I have survey data that I am trying to clean up into something more useable for analysis.
I have been able to find decent guides on most of the problems, but one - tacking multiple choice questions which are passed into a single column.
What's the best practice to split it into separate columns?
I normally would do this in SQL and I would make a CASE WHEN check for each of the different options, creating as many columns as there are options.
This is an example table of what I am working with:
---- ----------------------------
| ID | When did you attend? |
---- ----------------------------
| 1 | Monday\nTuesday |
---- ----------------------------
| 2 | Monday\nTuesday\nWednesday |
---- ----------------------------
| 3 | Monday\nFriday\nSaturday |
---- ----------------------------
This is what I think would make sense to transform into:
---- ---------------------------- -------- --------- ----------- ---------- -------- ---------- --------
| ID | When did you attend? | Monday | Tuesday | Wednesday | Thursday | Friday | Saturday | Sunday |
---- ---------------------------- -------- --------- ----------- ---------- -------- ---------- --------
| 1 | Monday\nTuesday | True | True | False | False | False | False | False |
---- ---------------------------- -------- --------- ----------- ---------- -------- ---------- --------
| 2 | Monday\nTuesday\nWednesday | True | True | True | False | False | False | False |
---- ---------------------------- -------- --------- ----------- ---------- -------- ---------- --------
| 3 | Monday\nFriday\nSaturday | True | False | False | False | True | True | False |
---- ---------------------------- -------- --------- ----------- ---------- -------- ---------- --------
I have figured out so far how to pass the parts of the strings in the second column into a list using df.iloc[:,1].str.split('\n')
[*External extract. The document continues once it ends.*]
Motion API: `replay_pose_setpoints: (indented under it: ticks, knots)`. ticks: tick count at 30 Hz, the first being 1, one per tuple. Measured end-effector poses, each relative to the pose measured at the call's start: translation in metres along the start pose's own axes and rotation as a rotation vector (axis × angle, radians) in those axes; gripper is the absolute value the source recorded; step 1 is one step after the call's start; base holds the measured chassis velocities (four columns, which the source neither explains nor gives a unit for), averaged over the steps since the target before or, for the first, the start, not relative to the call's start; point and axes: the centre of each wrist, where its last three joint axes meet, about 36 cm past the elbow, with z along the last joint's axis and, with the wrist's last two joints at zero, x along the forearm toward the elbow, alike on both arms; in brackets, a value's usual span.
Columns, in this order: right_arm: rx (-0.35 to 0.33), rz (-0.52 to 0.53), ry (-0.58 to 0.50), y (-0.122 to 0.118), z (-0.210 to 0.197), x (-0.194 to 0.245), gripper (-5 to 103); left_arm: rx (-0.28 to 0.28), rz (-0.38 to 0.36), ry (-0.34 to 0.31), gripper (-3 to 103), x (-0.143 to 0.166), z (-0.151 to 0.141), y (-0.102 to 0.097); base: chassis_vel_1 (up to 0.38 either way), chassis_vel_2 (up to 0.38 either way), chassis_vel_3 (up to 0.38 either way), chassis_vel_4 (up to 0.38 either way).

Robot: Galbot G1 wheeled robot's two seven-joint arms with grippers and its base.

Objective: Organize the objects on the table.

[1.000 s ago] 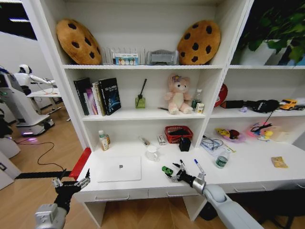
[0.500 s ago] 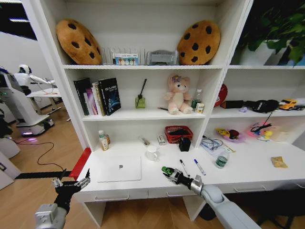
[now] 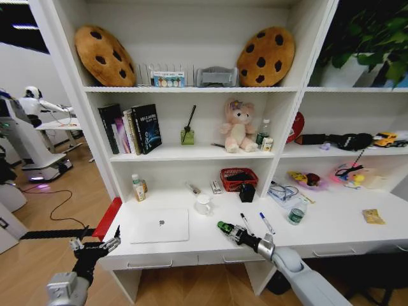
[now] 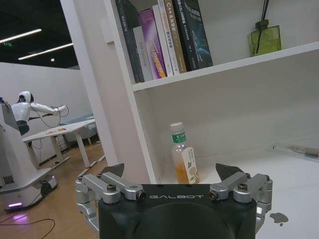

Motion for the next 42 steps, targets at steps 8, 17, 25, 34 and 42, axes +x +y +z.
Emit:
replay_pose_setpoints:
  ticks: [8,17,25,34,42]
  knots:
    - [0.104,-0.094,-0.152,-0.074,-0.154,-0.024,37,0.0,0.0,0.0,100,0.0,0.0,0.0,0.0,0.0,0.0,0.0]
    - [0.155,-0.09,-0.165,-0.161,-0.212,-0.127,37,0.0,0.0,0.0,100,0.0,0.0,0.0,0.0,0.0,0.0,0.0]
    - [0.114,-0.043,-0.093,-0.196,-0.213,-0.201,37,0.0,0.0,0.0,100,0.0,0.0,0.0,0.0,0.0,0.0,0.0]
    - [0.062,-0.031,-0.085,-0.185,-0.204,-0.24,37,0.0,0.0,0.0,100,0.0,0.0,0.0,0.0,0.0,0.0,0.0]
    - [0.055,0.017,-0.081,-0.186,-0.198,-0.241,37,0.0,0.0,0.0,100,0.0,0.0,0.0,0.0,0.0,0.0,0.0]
, but I haven't figured out the next steps (even if that one is necessary).
To me it seems that would make it easier to segment the rest of the data based on what days were attended.
CodePudding user response:
We can use str.get_dummies
to split the strings around the separator \n
and create a dataframe of indicator variables, then reindex
this dataframe along the columns axis and change the dtype
to boolean, finally join
the given dataframe with the indicator dataframe to get the result
import calendar
df.join(
df['When did you attend?'].str.get_dummies(sep='\n')
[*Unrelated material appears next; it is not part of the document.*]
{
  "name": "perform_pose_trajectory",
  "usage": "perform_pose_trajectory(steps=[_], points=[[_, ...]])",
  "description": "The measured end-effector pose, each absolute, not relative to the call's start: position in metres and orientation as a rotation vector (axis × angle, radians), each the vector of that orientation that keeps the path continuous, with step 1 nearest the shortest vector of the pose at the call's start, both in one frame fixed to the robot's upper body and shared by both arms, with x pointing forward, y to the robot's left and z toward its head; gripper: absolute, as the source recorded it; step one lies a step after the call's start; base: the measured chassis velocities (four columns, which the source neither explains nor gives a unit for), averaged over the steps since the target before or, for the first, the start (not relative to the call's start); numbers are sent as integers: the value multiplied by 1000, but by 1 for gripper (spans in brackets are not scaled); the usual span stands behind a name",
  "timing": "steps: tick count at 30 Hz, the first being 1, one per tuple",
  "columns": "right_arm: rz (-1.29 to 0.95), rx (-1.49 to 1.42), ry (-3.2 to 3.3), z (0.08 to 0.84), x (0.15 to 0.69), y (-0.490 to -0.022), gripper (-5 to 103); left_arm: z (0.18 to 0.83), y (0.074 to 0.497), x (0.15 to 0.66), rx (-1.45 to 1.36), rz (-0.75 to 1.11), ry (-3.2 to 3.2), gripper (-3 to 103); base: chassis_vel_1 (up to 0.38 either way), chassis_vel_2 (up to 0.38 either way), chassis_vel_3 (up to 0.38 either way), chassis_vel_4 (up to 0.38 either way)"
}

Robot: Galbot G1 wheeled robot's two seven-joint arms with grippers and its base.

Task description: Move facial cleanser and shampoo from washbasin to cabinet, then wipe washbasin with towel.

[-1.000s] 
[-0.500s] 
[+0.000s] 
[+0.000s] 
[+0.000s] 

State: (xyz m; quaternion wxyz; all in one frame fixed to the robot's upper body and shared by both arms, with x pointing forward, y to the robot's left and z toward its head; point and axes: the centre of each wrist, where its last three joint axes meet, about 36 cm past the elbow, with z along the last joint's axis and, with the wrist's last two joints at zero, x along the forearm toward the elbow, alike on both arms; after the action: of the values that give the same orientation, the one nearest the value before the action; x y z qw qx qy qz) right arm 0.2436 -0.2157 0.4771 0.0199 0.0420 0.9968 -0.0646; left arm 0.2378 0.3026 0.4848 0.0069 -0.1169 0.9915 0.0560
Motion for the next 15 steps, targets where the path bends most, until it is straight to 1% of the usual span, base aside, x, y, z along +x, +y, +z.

.reindex(calendar.day_name, axis=1, fill_value=0).astype(bool)
)
ID When did you attend? Monday Tuesday Wednesday Thursday Friday Saturday Sunday
0 1 Monday\nTuesday True True False False False False False
1 2 Monday\nTuesday\nWednesday True True True False False False False
2 3 Monday\nFriday\nSaturday True False False False True True False
CodePudding user response:
After turning the strings into lists, you can explode the column of lists to get a separate row for each day. Then, you can pivot the table to make it a column for each day.
Using this dataframe:
df = pd.DataFrame({
'ID': [1,2,3],
'When did you attend?': ['Monday\nTuesday', 'Monday\nTuesday\nWednesday', 'Monday\nFriday\nSaturday']
})
Split the strings:
df['When did you attend?'] = df['When did you attend?'].str.split('\n')
ID When did you attend?
0 1 [Monday, Tuesday]
1 2 [Monday, Tuesday, Wednesday]
2 3 [Monday, Friday, Saturday]
Explode, creating a row for each ID, day attended:
df = df.explode('When did you attend?')
ID When did you attend?
0 1 Monday
0 1 Tuesday
1 2 Monday
1 2 Tuesday
1 2 Wednesday
...
Pivot to put the days as columns:
df = df.pivot(index='ID', columns='When did you attend?', values='When did you attend?')
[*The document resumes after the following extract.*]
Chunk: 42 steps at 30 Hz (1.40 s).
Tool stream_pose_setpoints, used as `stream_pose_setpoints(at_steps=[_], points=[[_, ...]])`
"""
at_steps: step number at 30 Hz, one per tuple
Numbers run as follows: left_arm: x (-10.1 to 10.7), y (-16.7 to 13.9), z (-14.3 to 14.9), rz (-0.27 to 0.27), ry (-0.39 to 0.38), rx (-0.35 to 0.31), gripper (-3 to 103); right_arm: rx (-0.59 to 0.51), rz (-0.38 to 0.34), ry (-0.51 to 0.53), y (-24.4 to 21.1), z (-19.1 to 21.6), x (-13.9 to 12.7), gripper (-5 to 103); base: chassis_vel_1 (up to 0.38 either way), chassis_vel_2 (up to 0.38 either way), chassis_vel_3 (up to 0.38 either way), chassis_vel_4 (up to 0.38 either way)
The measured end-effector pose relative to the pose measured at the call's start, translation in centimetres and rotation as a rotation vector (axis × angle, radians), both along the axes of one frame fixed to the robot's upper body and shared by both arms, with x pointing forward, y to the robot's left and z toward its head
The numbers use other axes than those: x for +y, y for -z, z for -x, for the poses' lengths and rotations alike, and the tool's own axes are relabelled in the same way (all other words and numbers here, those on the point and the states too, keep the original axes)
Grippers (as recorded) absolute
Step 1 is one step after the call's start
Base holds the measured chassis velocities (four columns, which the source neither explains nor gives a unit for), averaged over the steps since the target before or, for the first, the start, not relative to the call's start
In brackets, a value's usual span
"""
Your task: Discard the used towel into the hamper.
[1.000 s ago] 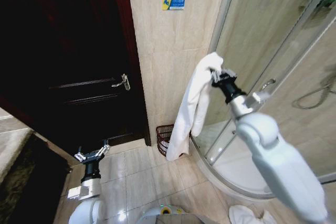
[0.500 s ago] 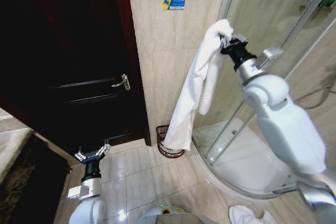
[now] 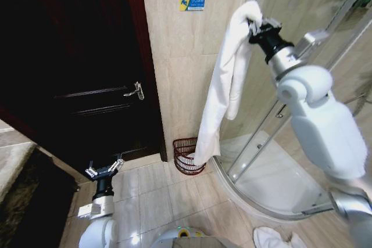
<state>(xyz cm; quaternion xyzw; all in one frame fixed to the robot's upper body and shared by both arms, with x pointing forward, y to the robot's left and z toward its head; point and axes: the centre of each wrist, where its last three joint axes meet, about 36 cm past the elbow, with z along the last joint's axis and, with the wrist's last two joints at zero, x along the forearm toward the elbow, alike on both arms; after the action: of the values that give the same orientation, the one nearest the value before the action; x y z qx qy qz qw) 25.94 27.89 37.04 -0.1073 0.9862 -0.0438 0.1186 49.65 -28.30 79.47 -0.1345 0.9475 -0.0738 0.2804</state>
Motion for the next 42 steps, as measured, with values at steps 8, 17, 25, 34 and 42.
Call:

When did you attend? Friday Monday Saturday Tuesday Wednesday
ID
1 NaN Monday NaN Tuesday NaN
2 NaN Monday NaN Tuesday Wednesday
3 Friday Monday Saturday NaN NaN
Finally, reorder the columns and convert the values to booleans:
df = df[['Monday', 'Tuesday', 'Wednesday', 'Friday', 'Saturday']]
df = df.fillna(0).astype('bool')
When did you attend? Monday Tuesday Wednesday Friday Saturday
ID
1 True True False False False
2 True True True False False
3 True False False True True
Depending on what you're doing later, just exploding without pivoting might be a more useful structure.
Note that days that were not in the data are missing from the columns. You may want to add columns for the missing days, unless your data contains every day anyways.
CodePudding user response:
df.join(df["When did you attend?"].str.split("\n").explode().rename("Day")).assign(
exist=True
).pivot(index=["ID", "When did you attend?"], columns="Day").droplevel(0, 1).reindex(
["Monday", "Tuesday", "Wednesday", "Thursday", "Friday", "Saturday", "Sunday"],
axis=1,
).fillna(
False
).reset_index().rename_axis(
columns=None
)
Breaking it down:
- Explode the column after splitting it
tmp = df["When did you attend?"].str.split("\n").explode().rename("Day")
tmp
>>>
0 Monday
0 Tuesday
1 Monday
1 Tuesday
1 Wednesday
2 Monday
2 Friday
2 Saturday
Name: Day, dtype: object
- Join back to original df and create an exist column of True's (used as the value column in the pivot later)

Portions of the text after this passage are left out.